** DIRECTIONS FOR THIS TASK **
The whole of the data must be transcribed exactly.
##### STORED DATA #####
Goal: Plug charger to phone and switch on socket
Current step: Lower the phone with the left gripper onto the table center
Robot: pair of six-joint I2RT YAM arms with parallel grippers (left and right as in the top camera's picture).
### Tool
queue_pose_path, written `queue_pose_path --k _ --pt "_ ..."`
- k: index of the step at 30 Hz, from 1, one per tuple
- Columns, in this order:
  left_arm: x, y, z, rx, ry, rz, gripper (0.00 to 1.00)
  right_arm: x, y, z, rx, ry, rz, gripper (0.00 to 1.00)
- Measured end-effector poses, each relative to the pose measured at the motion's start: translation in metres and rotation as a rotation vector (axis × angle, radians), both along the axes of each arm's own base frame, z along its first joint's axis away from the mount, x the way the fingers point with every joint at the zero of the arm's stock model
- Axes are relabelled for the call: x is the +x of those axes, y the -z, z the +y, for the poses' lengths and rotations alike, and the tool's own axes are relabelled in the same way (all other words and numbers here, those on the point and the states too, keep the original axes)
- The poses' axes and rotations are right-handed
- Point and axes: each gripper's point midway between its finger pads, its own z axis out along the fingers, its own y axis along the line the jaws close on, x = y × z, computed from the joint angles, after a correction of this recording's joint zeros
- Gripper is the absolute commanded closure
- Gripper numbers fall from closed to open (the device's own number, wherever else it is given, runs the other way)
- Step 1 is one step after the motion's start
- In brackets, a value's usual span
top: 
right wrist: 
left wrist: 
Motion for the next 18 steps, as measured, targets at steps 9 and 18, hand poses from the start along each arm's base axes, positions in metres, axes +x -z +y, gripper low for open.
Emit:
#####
** RESPONSE BOX **
Goal: Plug charger to phone and switch on socket
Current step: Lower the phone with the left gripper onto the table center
Robot: pair of six-joint I2RT YAM arms with parallel grippers (left and right as in the top camera's picture).
### Tool
queue_pose_path, written `queue_pose_path --k _ --pt "_ ..."`
- k: index of the step at 30 Hz, from 1, one per tuple
- Columns, in this order:
  left_arm: x, y, z, rx, ry, rz, gripper (0.00 to 1.00)
  right_arm: x, y, z, rx, ry, rz, gripper (0.00 to 1.00)
- Measured end-effector poses, each relative to the pose measured at the motion's start: translation in metres and rotation as a rotation vector (axis × angle, radians), both along the axes of each arm's own base frame, z along its first joint's axis away from the mount, x the way the fingers point with every joint at the zero of the arm's stock model
- Axes are relabelled for the call: x is the +x of those axes, y the -z, z the +y, for the poses' lengths and rotations alike, and the tool's own axes are relabelled in the same way (all other words and numbers here, those on the point and the states too, keep the original axes)
- The poses' axes and rotations are right-handed
- Point and axes: each gripper's point midway between its finger pads, its own z axis out along the fingers, its own y axis along the line the jaws close on, x = y × z, computed from the joint angles, after a correction of this recording's joint zeros
- Gripper is the absolute commanded closure
- Gripper numbers fall from closed to open (the device's own number, wherever else it is given, runs the other way)
- Step 1 is one step after the motion's start
- In brackets, a value's usual span
top: 
right wrist: 
left wrist: 
Motion for the next 18 steps, as measured, targets at steps 9 and 18, hand poses from the start along each arm's base axes, positions in metres, axes +x -z +y, gripper low for open.
Emit:

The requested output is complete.